À lui seul, le Liban ne peut évidemment pas décider d'une participation de Damas à un sommet économique de la Ligue arabe, organisé à Beyrouth les 19 et 20 janvier, la Syrie étant toujours suspendue de la Ligue, écrit le journal panarabe Asharq al-Awsat, commentant les négociations que mène depuis plusieurs mois le ministre libanais des Affaires étrangères Gebran Bassil avec ses homologues de certains pays arabes.

«Il y a plusieurs mois, Bassil a entamé des contacts non affichés avec quelques pays du Golfe, tels que Bahreïn et le Koweït, ainsi qu'avec l'Irak, la Palestine, la Tunisie, la Jordanie et l'Égypte sur une possibilité d'inviter la Syrie à participer au sommet économique de Beyrouth […] à l'issue de ces contacts, il a toutefois été décidé de repousser la prise de décision jusqu'en mars, lors de la prochaine réunion de la Ligue arabe», ont déclaré au journal des sources arabes proches du dossier.

Selon ces derniers, une telle décision a été adoptée sous l'impact «des événements des deux dernières semaines», la nature de ces événements n'ayant toutefois pas été précisée.

La semaine dernière, la chaîne libanaise Al Mayadeen avait fait savoir que l'Arabie saoudite, considérée comme le principal opposant aux autorités syriennes dans le monde arabe, avait déclaré qu'elle ne s'opposait pas au retour de Damas au sein de la Ligue.

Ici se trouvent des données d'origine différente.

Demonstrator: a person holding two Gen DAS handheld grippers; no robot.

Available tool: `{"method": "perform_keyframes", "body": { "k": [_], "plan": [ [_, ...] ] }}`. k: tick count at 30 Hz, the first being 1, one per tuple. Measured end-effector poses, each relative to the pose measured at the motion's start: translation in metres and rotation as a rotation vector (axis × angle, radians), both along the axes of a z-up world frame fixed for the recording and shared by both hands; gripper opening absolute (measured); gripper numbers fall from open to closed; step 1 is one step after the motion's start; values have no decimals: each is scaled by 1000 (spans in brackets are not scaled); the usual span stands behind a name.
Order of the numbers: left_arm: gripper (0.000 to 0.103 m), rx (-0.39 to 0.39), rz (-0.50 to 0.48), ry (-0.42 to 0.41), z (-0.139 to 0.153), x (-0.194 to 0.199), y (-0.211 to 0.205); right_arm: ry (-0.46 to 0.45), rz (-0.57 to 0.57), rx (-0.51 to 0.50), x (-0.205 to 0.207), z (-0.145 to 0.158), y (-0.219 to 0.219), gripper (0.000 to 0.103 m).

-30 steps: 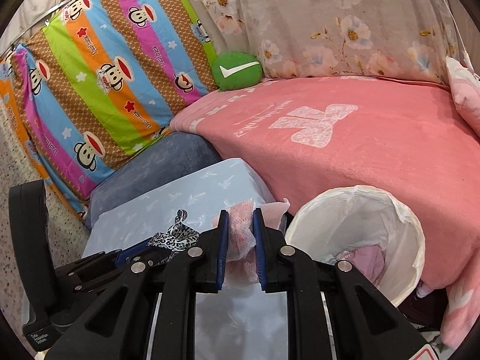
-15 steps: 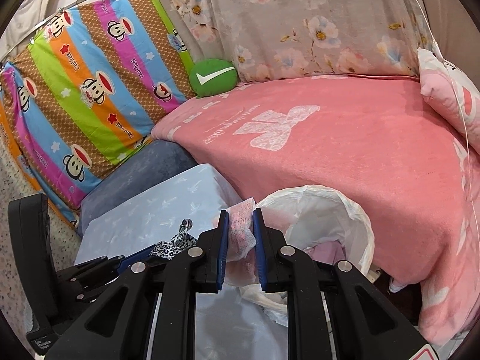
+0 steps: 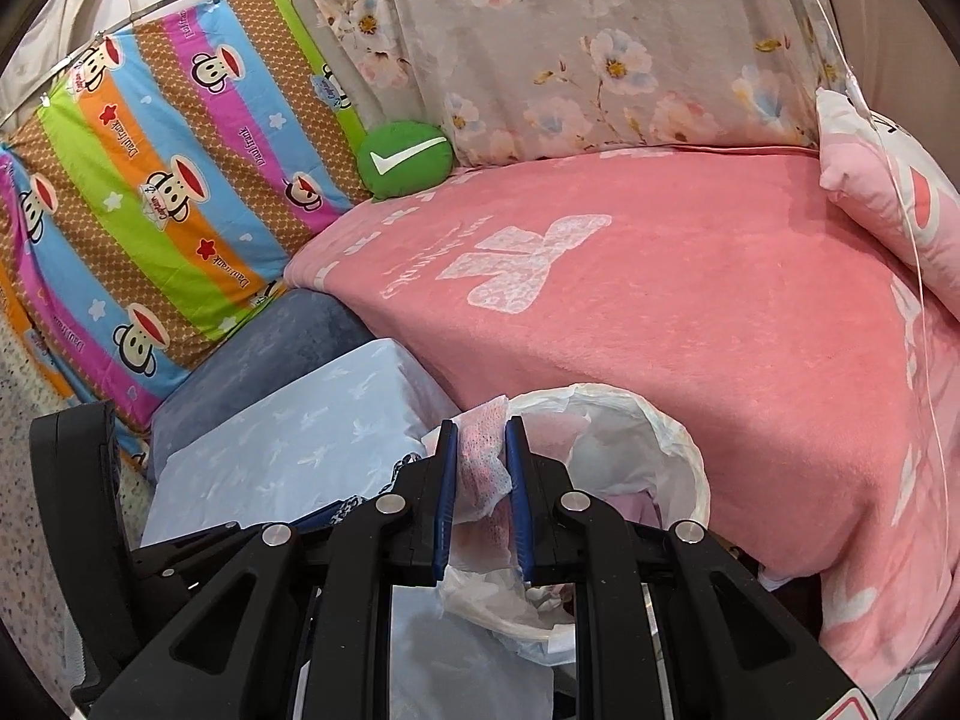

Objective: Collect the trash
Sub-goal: 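Carry the leopard scrunchie and pink sock into the white bin and release both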

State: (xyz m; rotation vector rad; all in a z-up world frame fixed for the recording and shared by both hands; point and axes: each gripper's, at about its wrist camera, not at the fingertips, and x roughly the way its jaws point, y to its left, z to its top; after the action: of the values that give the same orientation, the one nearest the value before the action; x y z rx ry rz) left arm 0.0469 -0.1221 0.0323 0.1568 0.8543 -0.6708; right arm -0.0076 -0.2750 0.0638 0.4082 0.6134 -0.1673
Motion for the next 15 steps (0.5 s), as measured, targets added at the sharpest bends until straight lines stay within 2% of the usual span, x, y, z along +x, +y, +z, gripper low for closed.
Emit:
{"method": "perform_keyframes", "body": {
  "k": [7,9,10,11,12,15],
  "plan": [
    [20,6,-32,8,-2,7,-15,3,-23,7,6,-2,-10,15],
    [24,8,-35,11,-4,9,-17,6,-29,11,8,-3,-12,15],
    [27,6,-33,15,-4,10,-17,8,-31,15,8,-5,-13,16],
    [35,2,-32,15,-5,12,-17,10,-31,20,10,-6,-14,16],
    [47,-1,-32,12,-5,12,-18,13,-31,22,11,-7,-14,16],
    [66,-6,-21,-14,-3,15,-18,16,-33,21,15,-8,-15,18]
  ]
}}
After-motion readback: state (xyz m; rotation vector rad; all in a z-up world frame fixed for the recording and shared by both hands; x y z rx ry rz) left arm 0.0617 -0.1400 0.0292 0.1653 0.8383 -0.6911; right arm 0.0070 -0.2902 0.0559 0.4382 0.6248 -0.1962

Des médias avaient ensuite rapporté, se référant à des sources diplomatiques syriennes, que Damas n'allait pas solliciter son retour au sein de cette organisation.

La Syrie avait été suspendue de la Ligue des États arabe en novembre 2011 en raison des affrontements des forces gouvernementales avec l'opposition armée. Plusieurs pays arabes avaient alors rappelé leurs ambassadeurs à Damas. Les autorités syriennes avaient ensuite annoncé qu'elles rejetaient la décision des chefs de diplomatie arabes et avaient qualifié sa suspension d'illégale.